Normally, one can walk right out of the hospital after such surgery, but this time unfortunately somebody had administered some atropine to this transplant patient, a definite "no, no". My heart beat nearly stopped in a condition known as heart block. Fortunately, my chief Tx coordinator was beeped and available and she grabbed the head "electrical" heart man from the transplant hospital where
I'm followed (Henrico Doctors in Richmond). They monitored my condition. I was admitted to the hospital for 2 days observation on a heart monitor.

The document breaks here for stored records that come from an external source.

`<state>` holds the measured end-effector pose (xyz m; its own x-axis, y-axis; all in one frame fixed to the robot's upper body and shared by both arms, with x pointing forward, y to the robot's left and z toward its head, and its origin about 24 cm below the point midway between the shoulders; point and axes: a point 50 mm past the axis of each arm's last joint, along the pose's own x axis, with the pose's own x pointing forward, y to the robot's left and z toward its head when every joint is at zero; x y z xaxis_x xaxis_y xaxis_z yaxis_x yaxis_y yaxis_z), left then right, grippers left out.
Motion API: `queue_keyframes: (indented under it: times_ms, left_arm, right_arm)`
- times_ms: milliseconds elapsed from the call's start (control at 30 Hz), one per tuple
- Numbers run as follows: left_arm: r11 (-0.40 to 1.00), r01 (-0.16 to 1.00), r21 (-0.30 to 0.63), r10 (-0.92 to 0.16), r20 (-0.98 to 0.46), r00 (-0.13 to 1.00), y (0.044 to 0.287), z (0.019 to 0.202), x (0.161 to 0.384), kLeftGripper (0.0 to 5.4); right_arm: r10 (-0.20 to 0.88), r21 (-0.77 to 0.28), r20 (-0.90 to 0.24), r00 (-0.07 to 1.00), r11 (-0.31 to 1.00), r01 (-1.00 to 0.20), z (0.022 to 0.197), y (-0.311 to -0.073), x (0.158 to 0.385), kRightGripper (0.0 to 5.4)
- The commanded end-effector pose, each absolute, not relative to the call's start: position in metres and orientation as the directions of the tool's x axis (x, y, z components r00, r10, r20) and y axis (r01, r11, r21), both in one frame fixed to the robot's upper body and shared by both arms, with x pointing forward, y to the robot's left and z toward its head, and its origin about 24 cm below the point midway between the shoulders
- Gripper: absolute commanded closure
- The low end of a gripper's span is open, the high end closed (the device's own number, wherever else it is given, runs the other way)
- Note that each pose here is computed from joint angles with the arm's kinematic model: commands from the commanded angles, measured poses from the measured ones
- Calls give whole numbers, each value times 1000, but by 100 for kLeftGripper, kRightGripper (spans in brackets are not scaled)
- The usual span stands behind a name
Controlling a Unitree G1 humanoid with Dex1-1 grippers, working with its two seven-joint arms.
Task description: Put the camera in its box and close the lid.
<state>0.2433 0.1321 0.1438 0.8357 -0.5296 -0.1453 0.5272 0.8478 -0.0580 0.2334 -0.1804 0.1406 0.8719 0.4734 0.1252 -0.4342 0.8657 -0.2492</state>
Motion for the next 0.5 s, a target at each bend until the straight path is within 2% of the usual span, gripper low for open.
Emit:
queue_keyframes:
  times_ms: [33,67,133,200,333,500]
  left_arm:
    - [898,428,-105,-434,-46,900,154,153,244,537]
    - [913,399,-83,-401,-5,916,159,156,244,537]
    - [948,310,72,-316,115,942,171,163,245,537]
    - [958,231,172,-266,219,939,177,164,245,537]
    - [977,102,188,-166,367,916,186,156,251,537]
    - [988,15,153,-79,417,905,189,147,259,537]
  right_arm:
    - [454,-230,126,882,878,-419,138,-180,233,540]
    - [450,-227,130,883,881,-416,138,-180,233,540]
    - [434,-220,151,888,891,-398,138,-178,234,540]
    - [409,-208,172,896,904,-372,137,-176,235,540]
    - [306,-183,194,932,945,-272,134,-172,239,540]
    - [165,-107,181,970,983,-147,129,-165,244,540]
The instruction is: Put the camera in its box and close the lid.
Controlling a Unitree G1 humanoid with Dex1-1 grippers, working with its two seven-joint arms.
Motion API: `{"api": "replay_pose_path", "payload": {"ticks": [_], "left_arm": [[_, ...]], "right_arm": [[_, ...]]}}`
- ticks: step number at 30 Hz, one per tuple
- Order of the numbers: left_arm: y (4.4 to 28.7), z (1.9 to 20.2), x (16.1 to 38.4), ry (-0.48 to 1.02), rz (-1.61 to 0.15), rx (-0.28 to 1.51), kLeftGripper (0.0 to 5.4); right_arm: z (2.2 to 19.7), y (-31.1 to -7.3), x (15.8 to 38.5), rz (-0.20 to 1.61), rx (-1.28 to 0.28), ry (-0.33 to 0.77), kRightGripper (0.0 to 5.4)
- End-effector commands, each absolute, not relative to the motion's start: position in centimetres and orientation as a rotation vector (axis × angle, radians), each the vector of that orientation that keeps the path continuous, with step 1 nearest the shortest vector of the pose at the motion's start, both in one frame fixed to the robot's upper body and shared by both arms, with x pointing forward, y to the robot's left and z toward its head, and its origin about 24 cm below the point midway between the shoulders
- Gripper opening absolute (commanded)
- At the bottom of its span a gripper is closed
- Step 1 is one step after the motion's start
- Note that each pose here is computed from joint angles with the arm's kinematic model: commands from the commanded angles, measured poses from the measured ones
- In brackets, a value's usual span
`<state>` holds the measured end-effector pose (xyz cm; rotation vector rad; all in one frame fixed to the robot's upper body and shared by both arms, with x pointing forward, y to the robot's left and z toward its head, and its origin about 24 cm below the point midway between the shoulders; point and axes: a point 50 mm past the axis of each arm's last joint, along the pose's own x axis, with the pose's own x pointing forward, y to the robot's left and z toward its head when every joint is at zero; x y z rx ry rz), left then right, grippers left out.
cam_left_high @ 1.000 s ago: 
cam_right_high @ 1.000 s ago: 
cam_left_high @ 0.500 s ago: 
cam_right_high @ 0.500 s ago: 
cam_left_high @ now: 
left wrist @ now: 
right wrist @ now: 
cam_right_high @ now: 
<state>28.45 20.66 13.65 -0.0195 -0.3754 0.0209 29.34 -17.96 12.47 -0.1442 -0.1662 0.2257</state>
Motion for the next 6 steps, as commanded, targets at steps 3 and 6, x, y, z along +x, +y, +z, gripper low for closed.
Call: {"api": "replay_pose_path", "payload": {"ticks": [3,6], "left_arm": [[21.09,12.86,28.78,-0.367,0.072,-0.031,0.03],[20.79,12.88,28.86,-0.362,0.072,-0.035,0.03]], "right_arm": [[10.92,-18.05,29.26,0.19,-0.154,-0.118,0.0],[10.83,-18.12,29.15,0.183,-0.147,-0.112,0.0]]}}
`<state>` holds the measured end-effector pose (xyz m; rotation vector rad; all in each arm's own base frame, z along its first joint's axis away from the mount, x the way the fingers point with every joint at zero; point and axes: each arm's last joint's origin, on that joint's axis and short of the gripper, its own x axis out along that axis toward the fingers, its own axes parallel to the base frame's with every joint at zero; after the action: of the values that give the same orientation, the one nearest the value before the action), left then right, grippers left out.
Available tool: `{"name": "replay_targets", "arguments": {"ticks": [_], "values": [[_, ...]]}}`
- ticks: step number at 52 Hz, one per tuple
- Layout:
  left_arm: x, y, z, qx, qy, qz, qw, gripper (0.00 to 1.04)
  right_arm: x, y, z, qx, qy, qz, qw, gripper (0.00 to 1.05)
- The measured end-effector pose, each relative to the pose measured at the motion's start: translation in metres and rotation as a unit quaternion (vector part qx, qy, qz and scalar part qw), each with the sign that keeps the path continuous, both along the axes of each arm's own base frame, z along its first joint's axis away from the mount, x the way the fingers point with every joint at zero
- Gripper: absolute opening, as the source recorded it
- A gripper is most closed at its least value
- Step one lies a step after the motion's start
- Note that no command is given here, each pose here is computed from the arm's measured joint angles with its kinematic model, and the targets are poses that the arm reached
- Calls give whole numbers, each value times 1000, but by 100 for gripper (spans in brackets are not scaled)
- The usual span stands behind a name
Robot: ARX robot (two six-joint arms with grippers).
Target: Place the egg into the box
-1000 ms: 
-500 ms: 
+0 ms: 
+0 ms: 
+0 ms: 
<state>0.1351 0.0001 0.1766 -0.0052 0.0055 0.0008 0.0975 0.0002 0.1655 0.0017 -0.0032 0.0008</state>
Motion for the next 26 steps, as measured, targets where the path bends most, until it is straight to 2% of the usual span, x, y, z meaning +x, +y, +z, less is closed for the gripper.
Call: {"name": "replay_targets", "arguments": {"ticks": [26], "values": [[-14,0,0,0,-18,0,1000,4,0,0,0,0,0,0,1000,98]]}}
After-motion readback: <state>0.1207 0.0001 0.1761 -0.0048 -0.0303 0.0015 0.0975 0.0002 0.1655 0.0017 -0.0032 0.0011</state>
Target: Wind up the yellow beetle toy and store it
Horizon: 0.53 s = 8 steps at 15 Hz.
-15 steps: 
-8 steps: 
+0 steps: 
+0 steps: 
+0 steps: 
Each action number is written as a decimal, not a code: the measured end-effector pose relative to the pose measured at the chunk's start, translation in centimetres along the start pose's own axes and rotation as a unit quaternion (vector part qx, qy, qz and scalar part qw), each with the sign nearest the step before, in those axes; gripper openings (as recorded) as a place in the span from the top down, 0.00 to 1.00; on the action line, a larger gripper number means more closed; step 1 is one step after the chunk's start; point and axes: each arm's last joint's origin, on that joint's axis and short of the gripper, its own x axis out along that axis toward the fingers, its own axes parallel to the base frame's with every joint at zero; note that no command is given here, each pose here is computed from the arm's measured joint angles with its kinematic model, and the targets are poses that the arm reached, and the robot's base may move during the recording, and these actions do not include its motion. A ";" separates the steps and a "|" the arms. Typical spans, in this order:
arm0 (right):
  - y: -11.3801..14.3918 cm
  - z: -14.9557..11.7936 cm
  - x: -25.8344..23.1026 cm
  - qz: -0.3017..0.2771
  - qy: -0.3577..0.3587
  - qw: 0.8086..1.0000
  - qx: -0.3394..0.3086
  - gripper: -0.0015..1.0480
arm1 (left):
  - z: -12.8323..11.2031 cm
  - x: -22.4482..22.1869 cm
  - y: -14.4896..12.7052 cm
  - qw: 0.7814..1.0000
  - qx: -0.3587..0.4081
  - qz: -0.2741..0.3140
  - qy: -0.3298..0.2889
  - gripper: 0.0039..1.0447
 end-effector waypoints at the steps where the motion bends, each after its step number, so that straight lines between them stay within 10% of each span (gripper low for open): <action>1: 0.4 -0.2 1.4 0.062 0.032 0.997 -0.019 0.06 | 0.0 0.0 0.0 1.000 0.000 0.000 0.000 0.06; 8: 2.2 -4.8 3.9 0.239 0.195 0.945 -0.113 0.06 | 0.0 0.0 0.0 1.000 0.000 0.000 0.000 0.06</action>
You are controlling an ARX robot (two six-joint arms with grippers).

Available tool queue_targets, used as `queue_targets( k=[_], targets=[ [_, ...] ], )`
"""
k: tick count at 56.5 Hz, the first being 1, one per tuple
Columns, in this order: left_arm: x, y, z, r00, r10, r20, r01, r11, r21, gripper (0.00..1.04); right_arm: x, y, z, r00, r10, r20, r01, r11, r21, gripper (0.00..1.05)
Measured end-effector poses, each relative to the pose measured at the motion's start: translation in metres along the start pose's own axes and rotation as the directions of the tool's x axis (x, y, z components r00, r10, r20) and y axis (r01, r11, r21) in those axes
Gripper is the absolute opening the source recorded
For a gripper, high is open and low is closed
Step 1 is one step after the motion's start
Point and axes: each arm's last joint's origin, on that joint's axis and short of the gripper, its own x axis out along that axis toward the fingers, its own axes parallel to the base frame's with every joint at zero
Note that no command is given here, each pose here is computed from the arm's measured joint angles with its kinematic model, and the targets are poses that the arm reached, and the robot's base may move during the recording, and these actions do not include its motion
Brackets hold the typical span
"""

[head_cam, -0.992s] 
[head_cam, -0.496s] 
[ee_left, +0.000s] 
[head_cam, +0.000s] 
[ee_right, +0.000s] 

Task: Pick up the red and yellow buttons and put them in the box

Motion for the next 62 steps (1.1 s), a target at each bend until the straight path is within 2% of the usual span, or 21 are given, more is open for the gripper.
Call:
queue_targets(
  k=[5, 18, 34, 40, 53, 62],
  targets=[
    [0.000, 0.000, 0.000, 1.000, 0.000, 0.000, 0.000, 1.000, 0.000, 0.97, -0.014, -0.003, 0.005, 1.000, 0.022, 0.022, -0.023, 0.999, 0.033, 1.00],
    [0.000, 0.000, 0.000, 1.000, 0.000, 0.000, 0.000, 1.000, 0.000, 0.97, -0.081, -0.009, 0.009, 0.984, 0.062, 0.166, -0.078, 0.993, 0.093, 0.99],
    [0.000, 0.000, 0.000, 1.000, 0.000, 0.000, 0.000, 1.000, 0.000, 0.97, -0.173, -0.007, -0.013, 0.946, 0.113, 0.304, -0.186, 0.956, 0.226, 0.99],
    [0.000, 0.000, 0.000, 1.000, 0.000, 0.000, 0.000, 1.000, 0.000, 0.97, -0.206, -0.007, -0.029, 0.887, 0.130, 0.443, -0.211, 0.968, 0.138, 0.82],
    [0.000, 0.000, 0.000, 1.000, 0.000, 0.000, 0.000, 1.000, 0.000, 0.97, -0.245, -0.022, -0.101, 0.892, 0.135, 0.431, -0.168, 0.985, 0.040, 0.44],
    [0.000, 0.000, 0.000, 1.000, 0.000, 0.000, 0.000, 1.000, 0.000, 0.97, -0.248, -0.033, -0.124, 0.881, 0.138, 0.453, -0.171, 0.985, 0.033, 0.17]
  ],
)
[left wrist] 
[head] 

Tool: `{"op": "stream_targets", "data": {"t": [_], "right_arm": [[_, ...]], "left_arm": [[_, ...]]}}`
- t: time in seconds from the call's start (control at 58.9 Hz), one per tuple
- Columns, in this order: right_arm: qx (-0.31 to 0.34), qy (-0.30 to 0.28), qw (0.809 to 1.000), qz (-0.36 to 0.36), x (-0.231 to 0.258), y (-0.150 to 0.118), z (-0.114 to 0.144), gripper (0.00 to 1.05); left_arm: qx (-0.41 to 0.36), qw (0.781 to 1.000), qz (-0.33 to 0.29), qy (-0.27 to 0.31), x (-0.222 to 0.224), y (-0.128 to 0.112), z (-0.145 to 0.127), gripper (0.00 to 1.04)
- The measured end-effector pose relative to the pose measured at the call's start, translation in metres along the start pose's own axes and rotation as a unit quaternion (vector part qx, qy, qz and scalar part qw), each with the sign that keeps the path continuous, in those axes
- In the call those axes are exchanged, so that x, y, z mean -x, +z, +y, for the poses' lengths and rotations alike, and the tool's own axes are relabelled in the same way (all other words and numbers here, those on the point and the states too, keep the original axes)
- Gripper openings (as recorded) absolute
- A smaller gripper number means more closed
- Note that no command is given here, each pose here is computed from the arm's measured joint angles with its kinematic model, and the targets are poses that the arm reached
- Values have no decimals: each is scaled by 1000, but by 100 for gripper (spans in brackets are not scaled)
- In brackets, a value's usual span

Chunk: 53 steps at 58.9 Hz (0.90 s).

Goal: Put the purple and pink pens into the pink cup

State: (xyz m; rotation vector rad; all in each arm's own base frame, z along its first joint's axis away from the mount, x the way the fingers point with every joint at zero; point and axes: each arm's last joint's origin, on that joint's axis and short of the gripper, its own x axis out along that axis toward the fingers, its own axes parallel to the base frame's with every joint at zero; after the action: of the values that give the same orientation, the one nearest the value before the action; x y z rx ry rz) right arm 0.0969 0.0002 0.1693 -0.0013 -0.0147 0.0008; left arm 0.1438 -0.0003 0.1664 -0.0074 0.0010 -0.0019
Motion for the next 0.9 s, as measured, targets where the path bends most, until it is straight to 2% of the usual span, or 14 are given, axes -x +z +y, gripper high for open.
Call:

The heart rate returned to normal over night, but not realizing the atropine had been administered, the "wire" doctor was convinced I needed a pacemaker and kept me there an- other day to see whether the heart rate was steady. (An angiogram performed shortly thereafter showed the heart was fine. I now kid the "wire guy" that he's like the proverbial street watch salesman only in his case it's pacemakers pinned inside his trench coat.)
Four days later the final pathology re- port came back via a phone call from the same Dr. who had said, "no cancer". The lab report said Stage 3 cancer of the larynx. His quote was, "The good news is that there doesn't appear to be any invasion of the cartilage, the less than good news is that Stage 3 cancer of the larynx always calls for surgery." This meant the breathe through a hole in your neck, speak with "esophageal speech", mode of existence. Outside of going very much berserk, one of the first of many things I thought of was there goes fishing. If one fell overboard in that condition it would be all over very quickly.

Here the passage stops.